**Problem details**
Transcribe the data below verbatim from the line with "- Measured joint" to the line with "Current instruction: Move". Include both of those lines.

(Stored items from a collection)
+--
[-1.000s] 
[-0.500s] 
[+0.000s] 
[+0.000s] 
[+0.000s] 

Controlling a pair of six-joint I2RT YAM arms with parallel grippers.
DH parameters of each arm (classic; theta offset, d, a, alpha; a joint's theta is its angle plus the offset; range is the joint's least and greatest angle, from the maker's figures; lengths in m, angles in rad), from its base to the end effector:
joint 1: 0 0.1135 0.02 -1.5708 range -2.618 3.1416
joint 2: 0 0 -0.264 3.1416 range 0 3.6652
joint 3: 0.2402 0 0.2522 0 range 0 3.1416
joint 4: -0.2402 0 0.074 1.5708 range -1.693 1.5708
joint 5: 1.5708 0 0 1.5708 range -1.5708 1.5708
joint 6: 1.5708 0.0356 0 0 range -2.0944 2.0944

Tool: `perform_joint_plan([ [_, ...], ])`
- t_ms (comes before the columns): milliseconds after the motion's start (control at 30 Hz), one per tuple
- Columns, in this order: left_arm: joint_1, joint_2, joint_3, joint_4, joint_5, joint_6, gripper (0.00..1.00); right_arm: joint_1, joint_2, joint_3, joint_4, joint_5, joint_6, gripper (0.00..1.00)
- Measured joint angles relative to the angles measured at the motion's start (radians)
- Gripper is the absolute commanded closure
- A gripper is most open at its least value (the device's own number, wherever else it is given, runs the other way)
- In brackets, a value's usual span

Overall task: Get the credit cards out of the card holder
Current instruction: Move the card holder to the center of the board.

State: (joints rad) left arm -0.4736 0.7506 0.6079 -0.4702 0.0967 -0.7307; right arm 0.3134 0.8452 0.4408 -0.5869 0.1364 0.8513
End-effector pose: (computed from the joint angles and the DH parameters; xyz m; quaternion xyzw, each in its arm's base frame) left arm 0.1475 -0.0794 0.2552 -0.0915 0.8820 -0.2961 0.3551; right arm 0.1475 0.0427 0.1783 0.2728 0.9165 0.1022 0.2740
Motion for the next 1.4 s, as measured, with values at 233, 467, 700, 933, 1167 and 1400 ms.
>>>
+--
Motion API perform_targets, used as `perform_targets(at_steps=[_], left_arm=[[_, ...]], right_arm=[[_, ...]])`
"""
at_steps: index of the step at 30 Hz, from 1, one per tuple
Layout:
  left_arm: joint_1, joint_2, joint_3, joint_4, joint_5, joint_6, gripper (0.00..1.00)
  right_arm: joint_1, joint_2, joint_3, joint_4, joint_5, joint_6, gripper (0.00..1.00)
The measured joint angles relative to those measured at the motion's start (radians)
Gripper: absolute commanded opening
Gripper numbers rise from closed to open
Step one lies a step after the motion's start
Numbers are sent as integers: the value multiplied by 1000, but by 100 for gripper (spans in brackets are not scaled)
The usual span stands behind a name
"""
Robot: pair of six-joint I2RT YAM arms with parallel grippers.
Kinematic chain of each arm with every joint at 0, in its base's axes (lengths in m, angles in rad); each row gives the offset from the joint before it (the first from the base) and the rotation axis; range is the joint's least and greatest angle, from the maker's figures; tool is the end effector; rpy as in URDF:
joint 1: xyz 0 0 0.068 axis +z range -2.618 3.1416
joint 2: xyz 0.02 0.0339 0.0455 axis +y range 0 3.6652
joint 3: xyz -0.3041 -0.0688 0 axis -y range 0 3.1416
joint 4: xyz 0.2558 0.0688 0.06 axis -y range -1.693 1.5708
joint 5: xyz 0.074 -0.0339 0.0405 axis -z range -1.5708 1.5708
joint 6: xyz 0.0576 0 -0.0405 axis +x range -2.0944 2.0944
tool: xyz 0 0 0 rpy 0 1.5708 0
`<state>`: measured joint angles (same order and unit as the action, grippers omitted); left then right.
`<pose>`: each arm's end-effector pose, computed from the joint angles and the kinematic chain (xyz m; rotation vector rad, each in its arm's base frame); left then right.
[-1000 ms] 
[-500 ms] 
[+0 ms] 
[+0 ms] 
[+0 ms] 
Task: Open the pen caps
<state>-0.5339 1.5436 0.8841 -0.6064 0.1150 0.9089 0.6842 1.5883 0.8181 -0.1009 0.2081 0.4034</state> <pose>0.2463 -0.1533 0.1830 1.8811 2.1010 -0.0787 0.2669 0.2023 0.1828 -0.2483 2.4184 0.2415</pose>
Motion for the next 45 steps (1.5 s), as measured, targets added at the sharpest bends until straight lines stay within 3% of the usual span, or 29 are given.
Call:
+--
**Answer box**
- Measured joint angles relative to the angles measured at the motion's start (radians)
- Gripper is the absolute commanded closure
- A gripper is most open at its least value (the device's own number, wherever else it is given, runs the other way)
- In brackets, a value's usual span

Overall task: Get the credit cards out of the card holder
Current instruction: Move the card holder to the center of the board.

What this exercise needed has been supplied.